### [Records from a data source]
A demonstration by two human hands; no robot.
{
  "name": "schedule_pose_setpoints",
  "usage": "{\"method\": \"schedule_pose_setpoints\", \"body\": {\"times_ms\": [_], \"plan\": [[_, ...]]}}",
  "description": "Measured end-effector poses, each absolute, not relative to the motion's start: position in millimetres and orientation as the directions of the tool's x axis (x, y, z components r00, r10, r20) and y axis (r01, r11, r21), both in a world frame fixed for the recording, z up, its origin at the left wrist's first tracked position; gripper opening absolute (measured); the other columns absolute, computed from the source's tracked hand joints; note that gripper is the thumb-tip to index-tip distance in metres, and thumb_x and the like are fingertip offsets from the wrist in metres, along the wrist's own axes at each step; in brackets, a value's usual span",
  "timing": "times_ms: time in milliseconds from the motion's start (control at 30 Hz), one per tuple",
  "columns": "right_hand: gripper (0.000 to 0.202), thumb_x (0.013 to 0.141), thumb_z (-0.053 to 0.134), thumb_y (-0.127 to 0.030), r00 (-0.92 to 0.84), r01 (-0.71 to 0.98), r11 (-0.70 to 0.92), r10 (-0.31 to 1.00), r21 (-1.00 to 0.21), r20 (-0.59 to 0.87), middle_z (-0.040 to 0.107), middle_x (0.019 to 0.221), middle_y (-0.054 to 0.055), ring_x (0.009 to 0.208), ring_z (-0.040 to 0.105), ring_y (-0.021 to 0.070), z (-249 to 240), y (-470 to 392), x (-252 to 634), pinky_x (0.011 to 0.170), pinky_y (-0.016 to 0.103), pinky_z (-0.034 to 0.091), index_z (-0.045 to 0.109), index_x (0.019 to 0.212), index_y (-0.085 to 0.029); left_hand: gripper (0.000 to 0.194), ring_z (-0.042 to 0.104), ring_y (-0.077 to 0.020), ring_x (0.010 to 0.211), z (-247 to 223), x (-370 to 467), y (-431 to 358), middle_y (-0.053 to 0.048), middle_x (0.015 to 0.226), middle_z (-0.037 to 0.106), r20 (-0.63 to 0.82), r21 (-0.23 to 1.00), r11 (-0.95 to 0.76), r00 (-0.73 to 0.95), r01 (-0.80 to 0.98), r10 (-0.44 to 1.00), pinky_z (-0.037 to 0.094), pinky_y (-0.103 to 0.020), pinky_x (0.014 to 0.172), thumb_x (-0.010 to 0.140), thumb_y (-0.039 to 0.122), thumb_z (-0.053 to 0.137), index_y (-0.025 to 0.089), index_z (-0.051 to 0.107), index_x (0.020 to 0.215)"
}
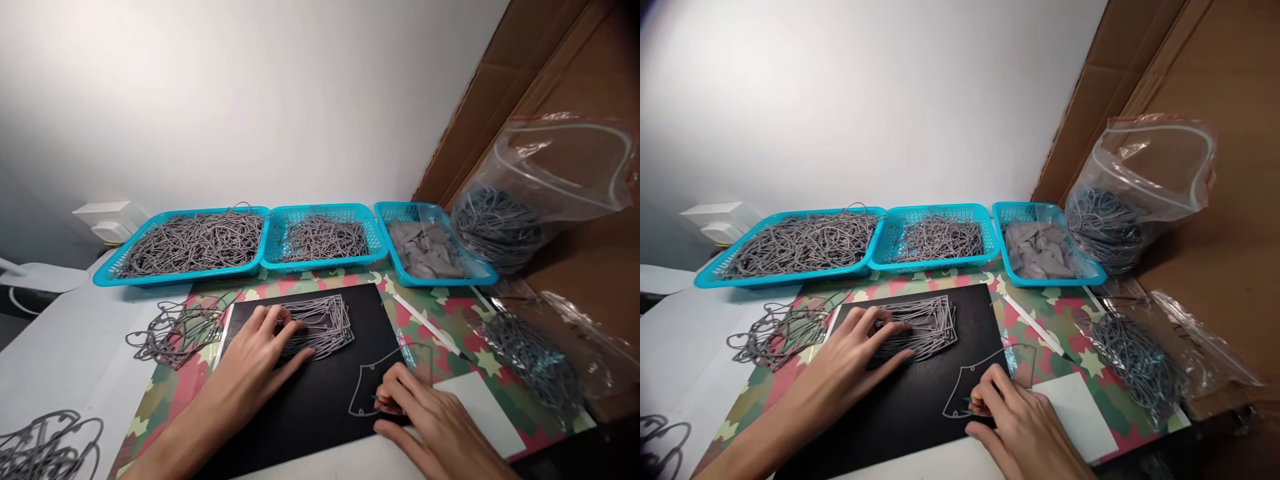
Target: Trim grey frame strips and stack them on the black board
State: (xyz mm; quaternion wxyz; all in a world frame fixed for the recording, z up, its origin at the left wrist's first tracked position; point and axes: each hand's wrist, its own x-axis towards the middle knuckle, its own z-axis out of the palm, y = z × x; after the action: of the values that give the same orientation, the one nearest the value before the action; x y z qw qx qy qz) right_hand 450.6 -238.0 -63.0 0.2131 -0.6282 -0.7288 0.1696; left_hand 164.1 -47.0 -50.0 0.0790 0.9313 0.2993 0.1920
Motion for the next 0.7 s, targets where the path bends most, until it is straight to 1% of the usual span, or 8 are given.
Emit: {"method": "schedule_pose_setpoints", "body": {"times_ms": [67, 133, 267, 367, 433, 500, 567, 700], "plan": [[0.021, 0.101, 0.073, -0.008, -0.155, 0.856, 0.156, 0.987, -0.494, 0.044, 0.076, 0.102, 0.0, 0.079, 0.082, 0.0217, -66, -236, 441, 0.06, 0.028, 0.054, 0.068, 0.106, -0.028, 0.028, 0.065, -0.0342, 0.109, -54, 170, -46, -0.01, 0.119, 0.071, 0.284, 0.286, -0.813, 0.765, 0.507, 0.577, 0.062, -0.049, 0.095, 0.119, 0.048, 0.06, 0.025, 0.077, 0.122], [0.025, 0.099, 0.074, -0.004, -0.201, 0.852, 0.162, 0.979, -0.498, -0.025, 0.075, 0.101, 0.0, 0.08, 0.081, 0.0213, -59, -231, 433, 0.063, 0.028, 0.055, 0.066, 0.104, -0.026, 0.026, 0.064, -0.0331, 0.11, -54, 171, -44, -0.009, 0.118, 0.07, 0.249, 0.342, -0.81, 0.785, 0.477, 0.568, 0.06, -0.048, 0.096, 0.12, 0.045, 0.06, 0.025, 0.074, 0.114], [0.02, 0.103, 0.084, -0.014, -0.259, 0.771, 0.18, 0.965, -0.611, -0.043, 0.08, 0.104, -0.004, 0.085, 0.083, 0.0186, -38, -233, 432, 0.073, 0.025, 0.059, 0.069, 0.103, -0.029, 0.027, 0.063, -0.0312, 0.108, -50, 167, -42, -0.006, 0.116, 0.07, 0.221, 0.398, -0.792, 0.79, 0.462, 0.572, 0.057, -0.045, 0.094, 0.12, 0.048, 0.06, 0.026, 0.071, 0.109], [0.009, 0.111, 0.076, -0.029, -0.108, 0.736, 0.099, 0.994, -0.67, 0.029, 0.081, 0.112, -0.004, 0.096, 0.085, 0.0194, -44, -240, 453, 0.083, 0.025, 0.063, 0.072, 0.116, -0.035, 0.036, 0.063, -0.0337, 0.113, -52, 165, -41, -0.008, 0.121, 0.072, 0.283, 0.312, -0.806, 0.761, 0.503, 0.584, 0.056, -0.049, 0.098, 0.119, 0.059, 0.06, 0.025, 0.071, 0.121], [0.008, 0.116, 0.064, -0.036, 0.146, 0.777, -0.045, 0.983, -0.628, 0.11, 0.078, 0.117, 0.0, 0.089, 0.085, 0.0203, -59, -241, 473, 0.076, 0.028, 0.064, 0.07, 0.121, -0.034, 0.044, 0.063, -0.0358, 0.115, -55, 164, -41, -0.009, 0.122, 0.074, 0.317, 0.237, -0.823, 0.76, 0.517, 0.568, 0.055, -0.052, 0.101, 0.118, 0.065, 0.058, 0.024, 0.071, 0.126], [0.015, 0.115, 0.063, -0.045, 0.321, 0.795, -0.181, 0.936, -0.579, 0.148, 0.075, 0.116, 0.004, 0.081, 0.083, 0.0222, -75, -239, 492, 0.067, 0.03, 0.063, 0.068, 0.118, -0.031, 0.047, 0.062, -0.036, 0.111, -55, 164, -40, -0.009, 0.116, 0.075, 0.321, 0.204, -0.835, 0.771, 0.511, 0.55, 0.054, -0.052, 0.099, 0.118, 0.067, 0.055, 0.023, 0.071, 0.122], [0.02, 0.115, 0.059, -0.047, 0.335, 0.779, -0.212, 0.936, -0.59, 0.106, 0.073, 0.11, 0.004, 0.081, 0.083, 0.023, -84, -235, 503, 0.065, 0.03, 0.063, 0.066, 0.108, -0.03, 0.046, 0.062, -0.0347, 0.107, -53, 164, -41, -0.007, 0.108, 0.074, 0.301, 0.229, -0.839, 0.784, 0.493, 0.543, 0.053, -0.05, 0.095, 0.119, 0.065, 0.054, 0.023, 0.072, 0.113], [0.029, 0.117, 0.048, -0.043, 0.24, 0.779, -0.164, 0.97, -0.605, 0.045, 0.07, 0.098, 0.001, 0.074, 0.08, 0.02, -80, -231, 505, 0.072, 0.031, 0.066, 0.061, 0.095, -0.03, 0.043, 0.06, -0.032, 0.105, -44, 164, -40, -0.005, 0.104, 0.072, 0.208, 0.377, -0.801, 0.8, 0.465, 0.563, 0.051, -0.044, 0.092, 0.118, 0.062, 0.06, 0.024, 0.072, 0.102]]}}
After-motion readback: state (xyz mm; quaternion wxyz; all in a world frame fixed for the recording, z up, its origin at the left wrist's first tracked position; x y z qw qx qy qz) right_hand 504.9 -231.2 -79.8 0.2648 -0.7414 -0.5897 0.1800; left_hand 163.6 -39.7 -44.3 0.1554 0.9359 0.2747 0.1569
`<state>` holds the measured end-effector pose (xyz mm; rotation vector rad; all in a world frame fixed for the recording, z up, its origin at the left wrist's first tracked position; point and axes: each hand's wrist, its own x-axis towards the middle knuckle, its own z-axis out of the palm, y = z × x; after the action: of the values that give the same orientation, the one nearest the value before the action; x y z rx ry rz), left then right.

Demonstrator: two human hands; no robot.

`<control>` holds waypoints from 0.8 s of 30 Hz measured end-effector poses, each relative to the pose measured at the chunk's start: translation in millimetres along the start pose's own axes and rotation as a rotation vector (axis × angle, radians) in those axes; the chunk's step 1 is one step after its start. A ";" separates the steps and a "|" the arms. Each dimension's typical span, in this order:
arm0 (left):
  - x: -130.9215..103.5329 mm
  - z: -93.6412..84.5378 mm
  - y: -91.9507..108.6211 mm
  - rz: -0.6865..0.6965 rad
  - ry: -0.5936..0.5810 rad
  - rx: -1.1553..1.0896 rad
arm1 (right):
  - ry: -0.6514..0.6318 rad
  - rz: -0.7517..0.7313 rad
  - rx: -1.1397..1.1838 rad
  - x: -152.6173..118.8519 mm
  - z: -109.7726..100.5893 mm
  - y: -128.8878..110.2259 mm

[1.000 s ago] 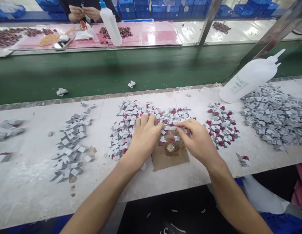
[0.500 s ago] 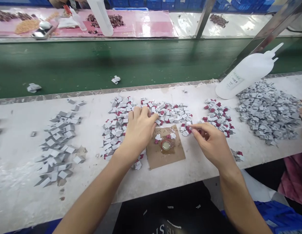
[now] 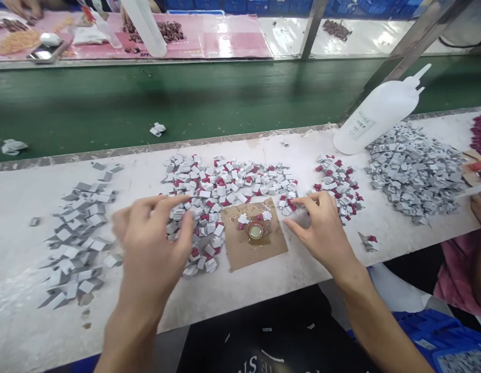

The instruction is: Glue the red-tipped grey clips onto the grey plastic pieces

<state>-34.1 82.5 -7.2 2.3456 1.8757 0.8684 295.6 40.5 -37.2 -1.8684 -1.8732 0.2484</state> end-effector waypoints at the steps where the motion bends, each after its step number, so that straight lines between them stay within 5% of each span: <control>1: -4.3 -4.5 -8.3 -0.040 0.032 0.033 | 0.006 0.002 -0.009 1.6 3.4 -0.8; 6: -37.1 -29.2 -55.9 -0.314 0.066 0.246 | -0.013 -0.006 0.040 -2.9 1.2 -2.6; 12: -91.5 -57.2 -101.2 -0.596 0.065 0.389 | -0.111 -0.049 0.015 -43.2 -13.5 15.4; 24: -85.9 -54.9 -85.6 -0.541 -0.097 0.296 | -0.026 -0.078 0.163 -56.4 -4.8 6.3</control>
<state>-145.0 11.2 -25.3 1.7860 2.5464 0.4375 300.8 -15.3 -47.4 -1.6885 -1.8784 0.3887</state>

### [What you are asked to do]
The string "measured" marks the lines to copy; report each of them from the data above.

### [Your response]
  "description": "Measured end-effector poses, each absolute, not relative to the motion's start: position in millimetres and orientation as the directions of the tool's x axis (x, y, z components r00, r10, r20) and y axis (r01, r11, r21), both in a world frame fixed for the recording, z up, its origin at the left wrist's first tracked position; gripper opening absolute (measured); the other columns absolute, computed from the source's tracked hand joints; note that gripper is the thumb-tip to index-tip distance in metres, and thumb_x and the like are fingertip offsets from the wrist in metres, along the wrist's own axes at each step; in brackets, a value's usual span",
`<state>` holds the measured end-effector pose (xyz mm; rotation vector rad; all in a world frame fixed for the recording, z up, its origin at the left wrist's first tracked position; point and axes: each hand's wrist, its own x-axis towards the middle knuckle, its own z-axis out of the palm, y = z × x; after the action: of the values that give the same orientation, the one nearest the value before the action; x y z rx ry rz), left then right.
`<control>` holds waypoints from 0.8 s of 30 Hz measured end-effector poses, each relative to the pose measured at the chunk's start: translation in millimetres along the start pose's own axes and rotation as a rotation vector (axis × angle, radians) in those axes; the chunk's step 1 is one step after its start. A ";" separates the steps and a "|" the arms. Each dimension's typical span, in this order:

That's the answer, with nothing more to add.